FIRST RECORDING SESSIONS
Sharon’s first musical love in those teenage, mid-1950’s years was country music, and her first recordings, under the name Sherry Lee, were certainly rural in style, although Sharon’s rich country vowels apart, the voice is instantly recognisable. These tracks were recorded for Harry Glenn’s Mar-Vel label just across the state line in Hammond, Indiana, and are now impossible hard to find – probably only a few hundred copies were ever issued.

For the next few years, Sharon’s recording and performing career becomes impossibly confused. Sherry Lee became first Jackie Dee and then Jackie Shannon, as odd singles were made for the Gone, Fraternity, and PJ labels, variously rock‘n roll, rockabilly, emotional ballad, and Ray Charles/gospel-influenced styles. A couple of these tracks were later picked up by the nationally distributed Dot label (home of Pat Boone) but were poorly promoted, and real gems such as an aggressively sexy version of Leiber and Stoller’s Trouble, were lost to a wider audience. This was a pity, as young Jackie showed enough promise as a female rocker to equal the emerging Wanda Jackson and Little Brenda Lee. Why the name changes? Girl singers did not sell records, they say, and Jackie Dee could have been a young boy. Hmmm. Why Shannon? Believed to recall Irish ancestry.

Finally, a record started to sell well. Young Jackie Dee had been encouraged to write her own songs, and her rockin’ tribute to her then favourite, Buddy (Holly of course) was picked up as a master by Liberty Records of Hollywood, and sold reasonably enough in the mid-west around Christmas 1958 for large ads to be placed in the music trade papers. But Liberty put more effort into promoting The Chipmunk Song (a number one, as it happened) and Jackie’s record stalled. Meanwhile, Jackie sang anywhere and everywhere; she filled bills on tours into Canada and even (with The Platters) to South America. She went to Nashville and placed her song My Baby Likes Western Guys on a very early Brenda Lee album. And she settled on the name she really wanted, recording three 45s of her own compositions for the grandly named but impossibly tiny Edison International label in 1959, the first recordings of Jackie DeShannon.

THE CALIFORNIA GIRL
Eddie Cochran had met young Jackie in the mid-west, and told her that she was a real California girl. As a pretty teenager, with a superbly versatile voice and emerging talent for songwriting, she could have found success in Nashville alongside Brenda Lee and Patsy Cline, or in the Brill Building creative hothouse of New York, alongside Carol King and Ellie Greenwich. But perhaps it was Eddie’s advice which lured Jackie DeShannon to California, where she signed up with Liberty Records as a singer, and with Liberty’s music publishing arm, Metric Music, as a writer. Liberty knew Jackie already, of course, as Buddy must have made them a little money, and in 1960 it must have been an exciting company to work for. North Dakota’s Bobby Vee and Tennessee’s Johnny Burnette were starting to score hits for the company, and the prospect of turning this petite and talented young lady into another hit recorder of the new teen-slanted music must have pleased Liberty’s executives.

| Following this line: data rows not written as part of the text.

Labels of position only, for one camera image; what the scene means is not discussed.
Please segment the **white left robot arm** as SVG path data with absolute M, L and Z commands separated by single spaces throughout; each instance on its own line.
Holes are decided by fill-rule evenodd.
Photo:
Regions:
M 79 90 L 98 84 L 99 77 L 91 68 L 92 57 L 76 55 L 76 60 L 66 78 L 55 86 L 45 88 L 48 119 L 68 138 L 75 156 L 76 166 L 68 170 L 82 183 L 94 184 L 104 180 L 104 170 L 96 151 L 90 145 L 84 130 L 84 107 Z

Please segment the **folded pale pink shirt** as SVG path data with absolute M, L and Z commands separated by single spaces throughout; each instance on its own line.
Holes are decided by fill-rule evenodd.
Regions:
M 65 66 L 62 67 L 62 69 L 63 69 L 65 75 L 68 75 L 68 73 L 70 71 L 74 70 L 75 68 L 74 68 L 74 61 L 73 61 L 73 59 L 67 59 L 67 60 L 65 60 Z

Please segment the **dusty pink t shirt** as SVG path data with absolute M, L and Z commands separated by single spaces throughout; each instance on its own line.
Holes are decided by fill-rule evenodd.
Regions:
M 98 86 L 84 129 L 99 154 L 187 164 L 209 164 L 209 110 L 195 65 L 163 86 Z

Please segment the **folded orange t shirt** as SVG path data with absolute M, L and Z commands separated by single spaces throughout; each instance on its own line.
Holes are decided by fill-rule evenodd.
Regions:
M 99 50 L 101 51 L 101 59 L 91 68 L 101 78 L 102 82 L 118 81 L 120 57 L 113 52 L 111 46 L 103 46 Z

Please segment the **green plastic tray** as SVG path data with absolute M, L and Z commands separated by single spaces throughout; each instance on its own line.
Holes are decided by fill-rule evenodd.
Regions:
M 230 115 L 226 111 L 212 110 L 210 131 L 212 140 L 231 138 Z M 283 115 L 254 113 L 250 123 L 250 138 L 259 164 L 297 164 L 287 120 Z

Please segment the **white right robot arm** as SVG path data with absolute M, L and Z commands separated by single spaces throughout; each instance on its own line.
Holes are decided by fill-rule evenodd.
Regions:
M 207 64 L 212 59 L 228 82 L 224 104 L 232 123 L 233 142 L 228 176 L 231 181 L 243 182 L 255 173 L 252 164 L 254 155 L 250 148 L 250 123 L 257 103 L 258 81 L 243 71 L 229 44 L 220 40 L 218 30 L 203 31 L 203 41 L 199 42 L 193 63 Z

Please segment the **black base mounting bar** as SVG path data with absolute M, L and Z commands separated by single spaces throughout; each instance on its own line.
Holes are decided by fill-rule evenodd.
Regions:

A student of discographies and hit lists might wonder why Liberty persisted with Jackie DeShannon through the early years of the 1960s. In short, she released a lot of records, and had nothing approaching a hit. While Liberty was signing and dropping artists as diverse as Buddy Knox, P.J. Proby, Scott Engel and Willie Nelson, Jackie kept on releasing unsuccessful records. Not that theses records were bad. She recorded her own heavily teen-slanted songs such as The Prince, You Won’t Forget Me, Just Like In the Movies, and a tasty Carole King song (Heaven Is Being With You) which should have worked the same magic for Jackie that King had worked for Bobby Vee and others. Many of the b-sides to these records were soulful ballads in a Ray Charles gospel vein, and Liberty liked these so much that they gave a catalogue number to, but never released, an album of Ray Charles songs (Hits of the Genius), which would have been Jackie’s first LP release. Maybe it is still in the vaults.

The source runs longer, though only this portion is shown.